The data transformation feature uses consumer groups to consume log data and uses transformation rules to transform log data. More than 200 built-in functions are available for you to orchestrate transformation rules. This topic describes how log data consumption is scheduled during data transformation and how the rules engine for data transformation works.

Scheduling basics

The data transformation feature of Log Service uses a consumer group to consume log data from the source Logstore in the streaming mode, transforms each log entry based on the specified transformation rule, and then writes the transformed log data to one or more destination Logstores.

  • Scheduling mechanism

    For each transformation rule, the data transformation scheduler starts one or more running instances. Each running instance behaves as a consumer to consume data from one or more shards of the source Logstore. The scheduler determines the number of concurrent running instances based on the memory and CPU resources that are used by running instances. The maximum number of running instances that the scheduler can start is the same as the number of shards in the source Logstore.

  • Running instance

    Running instances read source log data from the shards that are allocated to them based on your configurations. The data is transformed based on the transformation rule and is then written to one or more destination Logstores. You can configure transformation rules to enrich log data by using external resources. Based on the consumer group mechanism, running instances record data consumption checkpoints in shards. The checkpoints are useful if consumption is unexpectedly interrupted. After an interruption ends, running instances can continue to consume data from the last checkpoint.

  • Task termination
    • By default, if you do not set the end time of a transformation task, running instances do not exit and the task does not stop.
    • If you set the end time of a transformation task, running instances consume log data until the end time. When the task reaches the end time, the instances exit and the task stops.
    • By default, if a task is stopped and then restarted, running instances continue to consume data from the last recorded checkpoint.

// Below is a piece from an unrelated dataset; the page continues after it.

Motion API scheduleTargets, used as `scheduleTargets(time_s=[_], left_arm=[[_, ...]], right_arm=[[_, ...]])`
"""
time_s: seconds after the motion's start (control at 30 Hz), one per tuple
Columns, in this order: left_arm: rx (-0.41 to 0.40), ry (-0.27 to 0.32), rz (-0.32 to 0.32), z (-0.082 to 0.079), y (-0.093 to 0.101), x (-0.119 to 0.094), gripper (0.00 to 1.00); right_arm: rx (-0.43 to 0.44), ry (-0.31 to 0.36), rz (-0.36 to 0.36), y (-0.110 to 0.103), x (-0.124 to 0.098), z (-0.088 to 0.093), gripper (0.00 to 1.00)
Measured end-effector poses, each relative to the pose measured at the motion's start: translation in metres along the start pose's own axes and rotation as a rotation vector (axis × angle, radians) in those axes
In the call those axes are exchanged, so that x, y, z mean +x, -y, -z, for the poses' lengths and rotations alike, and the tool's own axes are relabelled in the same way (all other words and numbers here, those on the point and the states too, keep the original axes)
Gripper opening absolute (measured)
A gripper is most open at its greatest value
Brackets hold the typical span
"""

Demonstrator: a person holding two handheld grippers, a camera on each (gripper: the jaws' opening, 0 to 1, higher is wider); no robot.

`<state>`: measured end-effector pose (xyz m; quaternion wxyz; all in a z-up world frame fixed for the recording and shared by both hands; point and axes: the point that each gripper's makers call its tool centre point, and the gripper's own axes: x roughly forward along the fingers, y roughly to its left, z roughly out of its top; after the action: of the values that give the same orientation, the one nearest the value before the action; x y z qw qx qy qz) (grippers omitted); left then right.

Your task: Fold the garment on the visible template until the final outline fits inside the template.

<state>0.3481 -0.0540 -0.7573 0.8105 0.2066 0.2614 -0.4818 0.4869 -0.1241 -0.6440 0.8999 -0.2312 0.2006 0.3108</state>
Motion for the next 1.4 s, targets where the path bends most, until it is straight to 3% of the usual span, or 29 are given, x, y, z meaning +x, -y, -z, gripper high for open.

Rules engine basics: basic operations

You can use the built-in functions that are written in the domain specific language (DSL) for Log Service to orchestrate transformation rules. Each function is a transformation step. The rules engine calls the functions of a transformation rule in sequence. For example, the following transformation rule is orchestrated by using four functions. The functions are four steps that are used to transform data:
e_set("log_type", "access_log")
e_drop_fields("__action")
e_if(e_search("ret: pass"), e_set("result", "pass"))
e_if(e_search("ret: unknown"), DROP)
The following figure shows the transformation logic.
  • Basic logic

    The rules engine calls each function that is defined in the rule in sequence. Each function processes and modifies each log entry, and returns a transformed log entry.

    For example, the e_set("log_type", "access_log") function adds the log_type field to each log entry. The value of the field is access_log. Then, the next function receives each transformed log entry that contains the log_type field.

  • Conditional expressions

    You can set conditions in steps. If a log entry does not meet a condition in a step, this step is skipped for the log entry.

    For example, the e_if(e_search("ret: pass"), e_set("result", "pass")) function first checks whether the value of the ret field in a log entry contains pass. If no, this step is skipped for the log entry. If yes, the function sets the value of the result field in the log entry to pass.

  • Transformation termination

    If a function does not return a transformed log entry, the log entry is discarded.

    For example, the e_if(e_search("ret: unknown"), DROP) function discards a log entry in which the value of the ret field is unknown. After the log entry is discarded, the rules engine no longer calls subsequent functions to transform this log entry, and starts to transform the next log entry.

Rules engine basics: data output, duplication, and splitting

The rules engine also supports log output, duplication, and splitting. For example, the following transformation rule is orchestrated by using four functions. The functions are four steps that are used to transform data:
e_coutput("archive_Logstore") )
e_split("log_type")
e_if(e_search("log_type: alert"), e_output("alert_Logstore") )
e_set("result", "pass")
The following example is a sample log entry to be transformed:
log_type: access,alert
content: admin login to database.
The following figure shows the transformation logic.Diagram for rules engine basics
  • Log output

    Log output can be considered as a special way to stop transforming a log entry. As shown in the preceding figure, if the value of the log_type field in a log entry is alert, the e_output("alert_Logstore") function in step 3 is called to write the log entry to the specified destination Logstore. Then the log entry is discarded and the subsequent function is not called.

  • Log duplication and output

    The e_coutput function duplicates a log entry and writes the duplicated log entry to one or more destination Logstores. Then, the rules engine continues to call subsequent functions to transform the log entry. As shown in the preceding figure, log entries that are duplicated in step 1 are written to the destination Logstore named archive_Logstore.

  • Log splitting

    If the values of the log_type field in a log entry are access and alert, the e_split("log_type") function in step 2 is called to split the log entry into two log entries. The two log entries are the same except the value of the log_type field. The value of the field is access in a log entry and is alert in the other.

    The log entries that are generated after the splitting are transformed by the subsequent functions.